*Aim of the exercise:* When you copy the records that follow, please keep every word exactly as it is and leave out the pictures.

*Data under study:*

········

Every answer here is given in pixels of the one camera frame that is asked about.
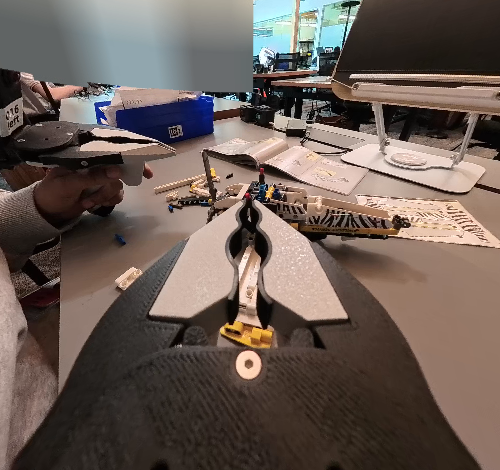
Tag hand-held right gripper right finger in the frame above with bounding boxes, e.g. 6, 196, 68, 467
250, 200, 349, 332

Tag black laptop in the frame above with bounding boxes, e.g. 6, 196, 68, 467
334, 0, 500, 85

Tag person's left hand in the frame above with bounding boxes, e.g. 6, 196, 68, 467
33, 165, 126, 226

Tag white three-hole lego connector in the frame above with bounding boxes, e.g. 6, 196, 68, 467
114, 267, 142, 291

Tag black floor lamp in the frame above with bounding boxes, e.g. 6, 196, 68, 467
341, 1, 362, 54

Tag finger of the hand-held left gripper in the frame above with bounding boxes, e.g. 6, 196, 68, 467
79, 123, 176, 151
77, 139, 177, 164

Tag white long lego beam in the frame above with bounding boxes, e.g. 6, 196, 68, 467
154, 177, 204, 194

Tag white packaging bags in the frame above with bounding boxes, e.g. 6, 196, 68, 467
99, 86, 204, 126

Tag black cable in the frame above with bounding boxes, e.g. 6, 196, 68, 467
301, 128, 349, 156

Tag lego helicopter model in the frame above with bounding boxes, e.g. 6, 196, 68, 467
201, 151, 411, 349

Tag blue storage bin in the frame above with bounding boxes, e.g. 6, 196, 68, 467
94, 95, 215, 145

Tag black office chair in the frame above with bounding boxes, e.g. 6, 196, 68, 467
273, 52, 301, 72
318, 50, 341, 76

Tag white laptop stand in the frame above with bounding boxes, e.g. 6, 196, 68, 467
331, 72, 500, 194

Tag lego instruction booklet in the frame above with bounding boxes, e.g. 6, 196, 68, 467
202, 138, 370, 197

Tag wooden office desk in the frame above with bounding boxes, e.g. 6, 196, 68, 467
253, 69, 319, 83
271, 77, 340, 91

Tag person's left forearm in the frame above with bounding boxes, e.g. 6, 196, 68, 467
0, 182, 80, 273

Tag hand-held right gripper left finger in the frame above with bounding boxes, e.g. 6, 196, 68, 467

········

*Response:*
Every answer here is given in pixels of the one camera frame that is asked about.
Tag hand-held right gripper right finger in the frame above with bounding boxes, e.g. 6, 196, 68, 467
250, 200, 349, 332

Tag black laptop in the frame above with bounding boxes, e.g. 6, 196, 68, 467
334, 0, 500, 85

Tag person's left hand in the frame above with bounding boxes, e.g. 6, 196, 68, 467
33, 165, 126, 226

Tag white three-hole lego connector in the frame above with bounding boxes, e.g. 6, 196, 68, 467
114, 267, 142, 291

Tag black floor lamp in the frame above with bounding boxes, e.g. 6, 196, 68, 467
341, 1, 362, 54

Tag finger of the hand-held left gripper in the frame above with bounding boxes, e.g. 6, 196, 68, 467
79, 123, 176, 151
77, 139, 177, 164

Tag white long lego beam in the frame above with bounding boxes, e.g. 6, 196, 68, 467
154, 177, 204, 194

Tag white packaging bags in the frame above with bounding boxes, e.g. 6, 196, 68, 467
99, 86, 204, 126

Tag black cable in the frame above with bounding boxes, e.g. 6, 196, 68, 467
301, 128, 349, 156

Tag lego helicopter model in the frame above with bounding boxes, e.g. 6, 196, 68, 467
201, 151, 411, 349

Tag blue storage bin in the frame above with bounding boxes, e.g. 6, 196, 68, 467
94, 95, 215, 145

Tag black office chair in the frame above with bounding boxes, e.g. 6, 196, 68, 467
273, 52, 301, 72
318, 50, 341, 76

Tag white laptop stand in the frame above with bounding boxes, e.g. 6, 196, 68, 467
331, 72, 500, 194

Tag lego instruction booklet in the frame above with bounding boxes, e.g. 6, 196, 68, 467
202, 138, 370, 197

Tag wooden office desk in the frame above with bounding boxes, e.g. 6, 196, 68, 467
253, 69, 319, 83
271, 77, 340, 91

Tag person's left forearm in the frame above with bounding boxes, e.g. 6, 196, 68, 467
0, 182, 80, 273

Tag hand-held right gripper left finger in the frame above with bounding boxes, e.g. 6, 196, 68, 467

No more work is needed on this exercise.